Sejumlah Advokat Gugat MA ke Pengadilan
Utama

Sejumlah Advokat Gugat MA ke Pengadilan

SEMA tentang Peninjauan Kembali dianggap tak sesuai putusan Mahkamah Konstitusi. Mahkamah Agung dianggap melakukan perbuatan melawan hukum.

Oleh:
FITRI N. HERIANI/M-23
Bacaan 2 Menit
Gedung PN Jakpus. Foto: Sgp
Gedung PN Jakpus. Foto: Sgp
Bolehkah Mahkamah Agung (MA) sebagai institusi pelaku kekuasaan kehakiman digugat ke pengadilan? Pertanyaan itu kini membutuhkan jawaban pasti setelah sejumlah advokat melayangkan gugatan perbuatan melawan hukum (PMH) terhadap MA. Miftahur Rokhman Habibi, Marselinus Abi, dan Edy M. Lubis – ketiga advokat dimaksud—telah mendaftarkan gugatan itu ke PN Jakarta Pusat.

Menurut Dedi Junaedi Syamsudin, pengacara ketiga penggugat, sidang sudah berlangsung empat kali. Sidang keempat berlangsung Senin (13/4) lalu. Dalam sidang terdahulu majelis hakim meminta penggugat dan tergugat melakukan mediasi, tapi kesepakatan tak tercapai. “Kami gugat MA sebagai institusi,” jelas Dedi kepada hukumonline melalui sambungan telepon, Rabu (15/4).

Pangkal gugatan ketiga advokat adalah Surat Edaran Mahkamah Agung No. 7 Tahun 2014 tentang Pengajuan Permohonan Peninjauan Kembali dalam Perkara Pidana (SEMA PK). Dijelaskan Dedi, Mahkamah Konstitusi (MK) sudah memutuskan bahwa Pasal 286 ayat (3) KUHAP bertentangan dengan konstitusi. Dengan kata lain, pencari keadilan boleh mengajukan PK lebih dari satu kali sepanjang ditemukan bukti baru (novum).

Seolah tak mematuhi putusan MK, SEMA No. 7 Tahun 2014 justru menentukan bahwa permohonan PK dalam perkara pidana dibatasi hanya satu kali. SEMA itu menimbulkan ketidakpastian hukum, khususnya bagi klien ketiga penggugat. Menurut Dedi, seharusnya MA tunduk dan patuh pada putusan MK.

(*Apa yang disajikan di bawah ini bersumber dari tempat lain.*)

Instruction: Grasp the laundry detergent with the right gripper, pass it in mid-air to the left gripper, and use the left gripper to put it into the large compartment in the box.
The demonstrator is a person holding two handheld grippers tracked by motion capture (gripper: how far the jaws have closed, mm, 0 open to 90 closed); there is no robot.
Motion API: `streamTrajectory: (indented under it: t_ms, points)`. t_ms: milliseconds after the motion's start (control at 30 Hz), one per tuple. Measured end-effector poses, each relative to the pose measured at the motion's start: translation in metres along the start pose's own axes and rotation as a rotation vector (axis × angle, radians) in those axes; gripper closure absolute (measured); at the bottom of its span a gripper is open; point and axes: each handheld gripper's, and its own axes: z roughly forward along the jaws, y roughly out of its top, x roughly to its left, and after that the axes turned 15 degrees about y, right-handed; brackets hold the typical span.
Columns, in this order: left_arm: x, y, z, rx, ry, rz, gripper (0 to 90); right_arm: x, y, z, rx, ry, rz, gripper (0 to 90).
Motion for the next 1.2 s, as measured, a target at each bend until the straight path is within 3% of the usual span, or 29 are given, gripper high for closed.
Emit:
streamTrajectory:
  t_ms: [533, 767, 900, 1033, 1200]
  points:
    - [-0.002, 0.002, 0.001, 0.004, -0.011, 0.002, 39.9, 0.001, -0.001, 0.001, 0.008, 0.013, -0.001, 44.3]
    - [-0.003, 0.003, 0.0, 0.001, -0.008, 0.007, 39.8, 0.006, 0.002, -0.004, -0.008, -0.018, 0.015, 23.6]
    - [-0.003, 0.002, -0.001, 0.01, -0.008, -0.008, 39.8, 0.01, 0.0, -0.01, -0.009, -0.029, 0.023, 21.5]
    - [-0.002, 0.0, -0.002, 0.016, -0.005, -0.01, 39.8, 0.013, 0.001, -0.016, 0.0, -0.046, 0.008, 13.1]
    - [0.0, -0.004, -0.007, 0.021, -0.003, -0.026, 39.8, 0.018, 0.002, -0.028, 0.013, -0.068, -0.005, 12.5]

Para penggugat menuduh MA melakukan perbuatan melawan hukum karena tidak menjalankan putusan MK. Putusan MK bersifat final dan mengikat. Karena itu, dalam petitum, para penggugat meminta hakim membatalkan dan menyatakan  tidak sah SEMA No. 7 Tahun 2014. Jika dibatalkan, MA diminta mengirimkan surat pembatalan ke seluruh pengadilan tingkat pertama dan tingkat banding di seluruh Indonesia. Tak hanya itu, penggugat meminta hakim menyatakan putusan MK lebih tinggi kedudukannya daripada SEMA.

Dalam persidangan keempat dengan agenda pembacaan pokok perkara, sidang berlangsung sangat singkat. Majelis menyatakan pokok perkara dianggap dibacakan. “Jadi pokok perkara sudah dianggap dibacakan, ya,” kata Ketua Majelis Jamal Samosir.

Usai persidangan, kuasa hukum MA Liliek Prisbawono Adi tak banyak berkomentar. Terkait mediasi, ia mengungkapkan bahwa forumnya kurang tepat. “Memang forumnya nggak tepat, nanti di jawaban saja. Mediasi biasa aja. Ya terkait putusan MK, mereka (para penggugat) menganggap putusan MA bertentangan dengan putusan MK. Nanti pas di jawaban saja,” pungkasnya.

PMH, bukan HUM
Jika yang dipersoalkan substansi SEMA, mengapa tak mengajukan hak uji materi (HUM) ke Mahkamah Agung? Terhadap pertanyaan ini, Dedi mengatakan pada dasarnya yang dipersoalkan adalah perbuatan melawan hukum oleh tergugat (Mahkamah Agung). Perbuatan melawan hukum itu terjadi karena MA menerbitkan SEMA No. 7 Tahun 2014 yang substansinya dinilai penggugat tak sejalan dengan putusan MK.

“Sebenarnya dasar kami menggugat (karena) MA telah melakukan perbuatan melawan hukum, terkait membatasi PK perkara pidana hanya boleh satu kali,” kata Dedi.

Argumentasi tentang forum penyelesaian itu pula yang dipakai MA. “Forumnya nggak tepat,” kata kuasa hukum MA, Lilik Prisbawono Adi.